Laser beam shaping is essentially a process of changing the shape or wavefronts of laser beams. Before we delve into the laser beam shaping process and why it is needed, it’s important to understand the Gaussian beam profile. This is because most laser beams follow a Gaussian distribution pattern. A Gaussian irradiance profile is a natural beam profile that displays the maximum irradiance value at the center, which then decreases gradually towards the edges. There are no sharp edges, as theoretically, the irradiance value never falls to zero. The main issue with the Gaussian profile is that a significant amount of light energy goes unexploited. To overcome this limitation, laser beams must be shaped so that the beam profile displays uniform irradiance with sharp edges. Beam shaping is essential for many industrial applications.
Different Types of Laser Beam Shapers
A laser beam shaper is a type of phase element that alters the laser beam’s wavefront. After traveling a specific distance, the beam will display radiance characteristics that differ from the input laser beam’s characteristics. The type of beam shaper used depends on the properties of the input beam and can include:
• Diffractive Diffusers
• Top Hat Beam Shapers
• Micro-lens Arrays
• Broadband Diffusers
Diffractive diffusers and Top Hat laser beam shapers operate on the principle of diffraction. Diffractive diffusers help obtain sharp edges and good homogeneity in the beam profile, but scramble the phase to a random pattern and thus can have speckle, spending on input laser coherence. Top Hat or Flat Top beam shapers are diffractive optical elements (DOEs) that exploit the light beam’s wave nature to achieve a desired beam spot geometry. DOEs are useful for complex beam transformations, particularly for transforming coherent single-mode light beams while maintaining a smooth phase.

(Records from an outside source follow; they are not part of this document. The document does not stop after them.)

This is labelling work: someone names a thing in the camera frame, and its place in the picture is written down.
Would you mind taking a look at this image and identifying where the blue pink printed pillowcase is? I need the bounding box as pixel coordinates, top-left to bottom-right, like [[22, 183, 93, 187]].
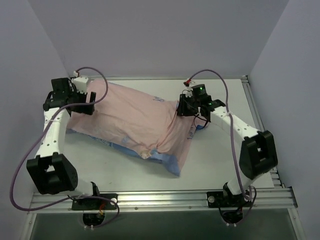
[[67, 79, 205, 177]]

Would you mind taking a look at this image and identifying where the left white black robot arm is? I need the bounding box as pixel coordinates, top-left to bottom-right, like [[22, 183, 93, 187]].
[[26, 76, 101, 210]]

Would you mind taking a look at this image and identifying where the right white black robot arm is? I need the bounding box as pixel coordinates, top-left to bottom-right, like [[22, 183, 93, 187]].
[[177, 93, 278, 207]]

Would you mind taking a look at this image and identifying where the thin black wire loop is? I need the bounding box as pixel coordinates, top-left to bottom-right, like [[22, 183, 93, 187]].
[[193, 112, 212, 130]]

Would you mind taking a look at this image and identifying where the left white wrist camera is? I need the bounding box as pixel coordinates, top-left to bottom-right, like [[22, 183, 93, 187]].
[[71, 76, 91, 94]]

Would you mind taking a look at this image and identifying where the back aluminium rail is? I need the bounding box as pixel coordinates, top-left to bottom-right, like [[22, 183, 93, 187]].
[[70, 76, 248, 82]]

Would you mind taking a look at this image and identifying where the aluminium rail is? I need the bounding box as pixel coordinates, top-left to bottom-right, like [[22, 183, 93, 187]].
[[27, 186, 299, 215], [241, 78, 285, 188], [70, 76, 248, 82]]

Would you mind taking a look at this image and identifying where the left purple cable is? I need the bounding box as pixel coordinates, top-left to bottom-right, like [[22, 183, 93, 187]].
[[9, 66, 120, 229]]

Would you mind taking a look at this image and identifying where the right side aluminium rail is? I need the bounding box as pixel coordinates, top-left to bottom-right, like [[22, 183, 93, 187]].
[[241, 78, 285, 188]]

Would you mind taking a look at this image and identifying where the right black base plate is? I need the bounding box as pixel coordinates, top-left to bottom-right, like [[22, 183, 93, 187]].
[[206, 191, 251, 209]]

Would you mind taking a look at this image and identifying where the front aluminium rail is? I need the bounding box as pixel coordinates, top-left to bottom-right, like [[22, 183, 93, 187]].
[[27, 186, 299, 215]]

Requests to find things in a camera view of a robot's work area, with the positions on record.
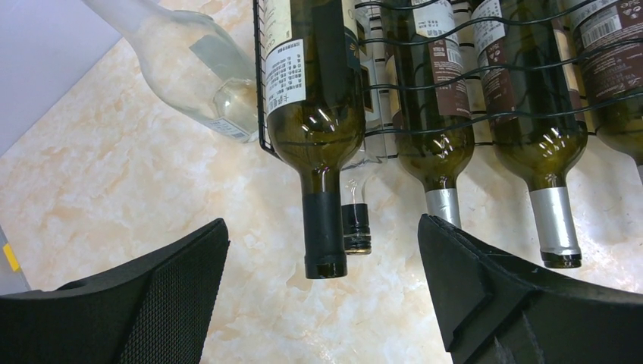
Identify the green wine bottle back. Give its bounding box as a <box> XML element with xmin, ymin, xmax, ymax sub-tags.
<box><xmin>568</xmin><ymin>0</ymin><xmax>642</xmax><ymax>174</ymax></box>

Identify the clear tall glass bottle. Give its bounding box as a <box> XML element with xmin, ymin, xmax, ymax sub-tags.
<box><xmin>85</xmin><ymin>1</ymin><xmax>259</xmax><ymax>143</ymax></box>

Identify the dark bottle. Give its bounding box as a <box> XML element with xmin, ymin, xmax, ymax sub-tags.
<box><xmin>262</xmin><ymin>0</ymin><xmax>365</xmax><ymax>279</ymax></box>

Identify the black wire wine rack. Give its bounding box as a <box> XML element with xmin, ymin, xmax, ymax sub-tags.
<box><xmin>252</xmin><ymin>1</ymin><xmax>642</xmax><ymax>159</ymax></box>

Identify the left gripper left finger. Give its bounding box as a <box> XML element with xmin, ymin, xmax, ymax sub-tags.
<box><xmin>1</xmin><ymin>218</ymin><xmax>230</xmax><ymax>363</ymax></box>

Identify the green wine bottle front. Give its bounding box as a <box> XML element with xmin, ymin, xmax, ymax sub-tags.
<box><xmin>381</xmin><ymin>1</ymin><xmax>475</xmax><ymax>227</ymax></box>

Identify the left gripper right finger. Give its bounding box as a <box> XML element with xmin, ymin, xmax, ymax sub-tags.
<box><xmin>418</xmin><ymin>215</ymin><xmax>642</xmax><ymax>363</ymax></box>

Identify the green wine bottle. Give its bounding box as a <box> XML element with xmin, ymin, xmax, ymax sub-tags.
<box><xmin>381</xmin><ymin>1</ymin><xmax>475</xmax><ymax>227</ymax></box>
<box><xmin>471</xmin><ymin>1</ymin><xmax>588</xmax><ymax>268</ymax></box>
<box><xmin>568</xmin><ymin>0</ymin><xmax>642</xmax><ymax>174</ymax></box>

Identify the square clear liquor bottle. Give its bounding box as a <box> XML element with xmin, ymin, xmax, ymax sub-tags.
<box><xmin>340</xmin><ymin>6</ymin><xmax>387</xmax><ymax>255</ymax></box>

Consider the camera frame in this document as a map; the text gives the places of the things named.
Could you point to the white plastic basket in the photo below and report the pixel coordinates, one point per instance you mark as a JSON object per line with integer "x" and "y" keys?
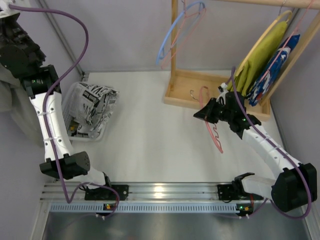
{"x": 75, "y": 125}

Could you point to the black white printed cloth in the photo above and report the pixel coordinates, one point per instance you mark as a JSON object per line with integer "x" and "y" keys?
{"x": 95, "y": 107}

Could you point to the blue hanger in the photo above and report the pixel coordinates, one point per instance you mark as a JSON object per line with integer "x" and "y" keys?
{"x": 172, "y": 32}

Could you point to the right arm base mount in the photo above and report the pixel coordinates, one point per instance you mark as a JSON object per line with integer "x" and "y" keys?
{"x": 226, "y": 192}

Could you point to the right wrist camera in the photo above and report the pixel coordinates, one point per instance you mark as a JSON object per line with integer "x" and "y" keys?
{"x": 223, "y": 93}

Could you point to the blue patterned trousers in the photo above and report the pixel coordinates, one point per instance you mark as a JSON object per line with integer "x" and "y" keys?
{"x": 257, "y": 91}

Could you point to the wooden clothes rack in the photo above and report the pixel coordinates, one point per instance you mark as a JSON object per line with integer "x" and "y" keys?
{"x": 182, "y": 80}

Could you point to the green trousers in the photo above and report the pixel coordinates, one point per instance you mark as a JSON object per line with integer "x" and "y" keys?
{"x": 259, "y": 58}

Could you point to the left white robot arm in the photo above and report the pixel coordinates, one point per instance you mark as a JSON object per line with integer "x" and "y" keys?
{"x": 23, "y": 58}

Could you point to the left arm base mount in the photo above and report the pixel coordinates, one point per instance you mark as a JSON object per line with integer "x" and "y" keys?
{"x": 102, "y": 194}

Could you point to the grey trousers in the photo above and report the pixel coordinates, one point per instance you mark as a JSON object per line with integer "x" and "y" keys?
{"x": 14, "y": 100}

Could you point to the aluminium rail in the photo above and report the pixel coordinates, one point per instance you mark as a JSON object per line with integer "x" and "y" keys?
{"x": 203, "y": 191}

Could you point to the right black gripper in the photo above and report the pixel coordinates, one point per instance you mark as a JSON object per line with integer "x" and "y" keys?
{"x": 214, "y": 111}

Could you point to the pink trouser hanger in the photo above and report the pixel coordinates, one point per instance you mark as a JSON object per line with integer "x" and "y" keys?
{"x": 213, "y": 131}

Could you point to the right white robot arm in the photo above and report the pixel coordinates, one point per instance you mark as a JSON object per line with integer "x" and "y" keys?
{"x": 293, "y": 185}

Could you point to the slotted cable duct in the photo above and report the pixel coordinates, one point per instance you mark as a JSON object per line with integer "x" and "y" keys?
{"x": 148, "y": 207}

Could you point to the pink hanger right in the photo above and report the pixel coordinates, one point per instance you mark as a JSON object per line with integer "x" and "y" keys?
{"x": 287, "y": 37}

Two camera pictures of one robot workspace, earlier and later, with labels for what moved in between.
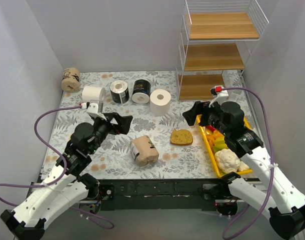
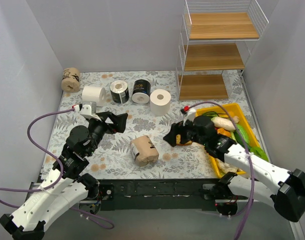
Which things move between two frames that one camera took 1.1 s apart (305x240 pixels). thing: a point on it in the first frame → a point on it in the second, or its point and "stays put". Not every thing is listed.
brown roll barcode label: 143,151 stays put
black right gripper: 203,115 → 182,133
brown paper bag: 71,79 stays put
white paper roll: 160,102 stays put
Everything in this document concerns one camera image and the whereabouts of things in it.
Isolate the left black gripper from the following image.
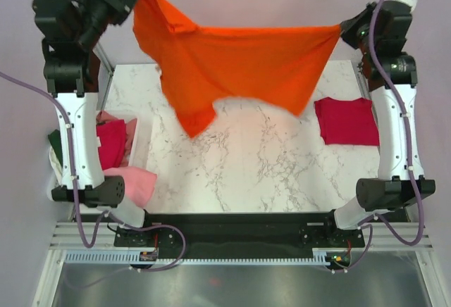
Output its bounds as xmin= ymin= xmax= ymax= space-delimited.
xmin=75 ymin=0 xmax=143 ymax=49

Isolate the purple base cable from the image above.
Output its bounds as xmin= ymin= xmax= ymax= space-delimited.
xmin=63 ymin=225 xmax=187 ymax=290
xmin=326 ymin=222 xmax=373 ymax=275

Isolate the white slotted cable duct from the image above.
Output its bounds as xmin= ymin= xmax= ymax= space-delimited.
xmin=64 ymin=249 xmax=340 ymax=266

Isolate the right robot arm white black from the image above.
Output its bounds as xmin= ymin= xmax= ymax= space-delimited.
xmin=322 ymin=1 xmax=435 ymax=246

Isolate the folded crimson t shirt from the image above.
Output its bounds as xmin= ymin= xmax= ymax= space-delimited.
xmin=314 ymin=97 xmax=380 ymax=146

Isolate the dusty pink t shirt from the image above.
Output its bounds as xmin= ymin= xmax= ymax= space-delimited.
xmin=96 ymin=111 xmax=138 ymax=148

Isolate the light pink t shirt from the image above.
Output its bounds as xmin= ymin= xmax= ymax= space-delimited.
xmin=104 ymin=166 xmax=158 ymax=208

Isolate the dark green t shirt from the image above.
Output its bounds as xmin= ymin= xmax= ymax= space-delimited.
xmin=47 ymin=130 xmax=63 ymax=165

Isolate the white laundry basket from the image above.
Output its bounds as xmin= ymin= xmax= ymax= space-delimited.
xmin=46 ymin=109 xmax=152 ymax=205

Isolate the white t shirt in basket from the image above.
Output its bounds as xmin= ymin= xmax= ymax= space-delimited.
xmin=49 ymin=147 xmax=63 ymax=185

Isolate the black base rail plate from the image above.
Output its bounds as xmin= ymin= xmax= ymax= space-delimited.
xmin=72 ymin=210 xmax=364 ymax=261

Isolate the orange t shirt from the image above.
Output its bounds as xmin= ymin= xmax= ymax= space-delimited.
xmin=133 ymin=0 xmax=341 ymax=137

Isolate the magenta t shirt in basket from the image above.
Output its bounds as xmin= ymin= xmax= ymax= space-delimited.
xmin=96 ymin=121 xmax=126 ymax=170

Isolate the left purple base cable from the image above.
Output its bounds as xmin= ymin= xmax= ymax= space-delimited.
xmin=63 ymin=225 xmax=187 ymax=290

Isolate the aluminium frame post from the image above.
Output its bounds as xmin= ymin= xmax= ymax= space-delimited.
xmin=356 ymin=0 xmax=422 ymax=72
xmin=68 ymin=0 xmax=116 ymax=75

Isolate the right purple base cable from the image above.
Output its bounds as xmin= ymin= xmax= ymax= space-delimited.
xmin=326 ymin=222 xmax=373 ymax=275

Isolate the right aluminium frame post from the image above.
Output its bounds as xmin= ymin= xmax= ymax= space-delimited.
xmin=356 ymin=0 xmax=422 ymax=72

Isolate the left aluminium frame post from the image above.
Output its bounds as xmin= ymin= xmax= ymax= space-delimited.
xmin=68 ymin=0 xmax=116 ymax=75

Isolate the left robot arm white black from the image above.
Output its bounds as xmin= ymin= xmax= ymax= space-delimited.
xmin=32 ymin=0 xmax=155 ymax=246

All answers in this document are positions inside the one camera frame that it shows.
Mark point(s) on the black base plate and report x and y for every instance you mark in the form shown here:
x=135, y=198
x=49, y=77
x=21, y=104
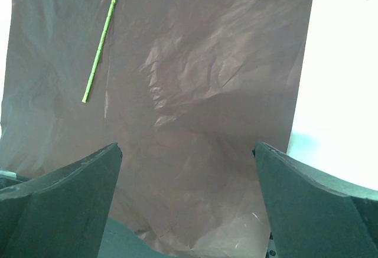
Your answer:
x=117, y=240

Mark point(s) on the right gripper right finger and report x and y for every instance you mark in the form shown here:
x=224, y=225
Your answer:
x=312, y=213

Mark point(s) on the red wrapping paper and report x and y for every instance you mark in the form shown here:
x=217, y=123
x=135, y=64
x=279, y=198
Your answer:
x=185, y=88

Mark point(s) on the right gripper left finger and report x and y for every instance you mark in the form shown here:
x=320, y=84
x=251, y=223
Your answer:
x=62, y=213

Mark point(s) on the artificial flower bouquet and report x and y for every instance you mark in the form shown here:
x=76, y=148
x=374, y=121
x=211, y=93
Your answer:
x=99, y=50

Micro-lens arrays, on the other hand, operate on the refractive principle and help maintain irradiance uniformity within a specific area. They work on polychromatic input beams but tend to have order artifacts and do not generate a smooth phase. Like micro-lens arrays, broadband diffusers also operate on the refractive principle. However, because this beam shaping process involves a randomized lenslet profile, it helps achieve more homogeneous irradiance with fewer artifacts and can alter the beam into distinct shape geometries such as circles, which are impossible with lens arrays.
Applications of Laser Beam Shapers
A beam shaper that helps produce a new beam with a constant irradiance is useful for various applications, including materials processing, such as laser scribing and welding. Beam shapers also help achieve a confined and uniform laser irradiance spot. Therefore, beam shapers have significant applications in cutting metal or glass and in ablation processes.
In the medical field, laser beam shapers have significant applications. Some crucial laser applications in this field include aesthetic treatments such as skin resurfacing, tattoo removal, body contouring, and surgical lasers. Flow cytometry, an application where a laser beam helps to investigate flowing particles in a liquid, is another critical use of laser beam shapers in biology. Beam shapers are also useful in laser projection applications to ensure micro-display uniformity.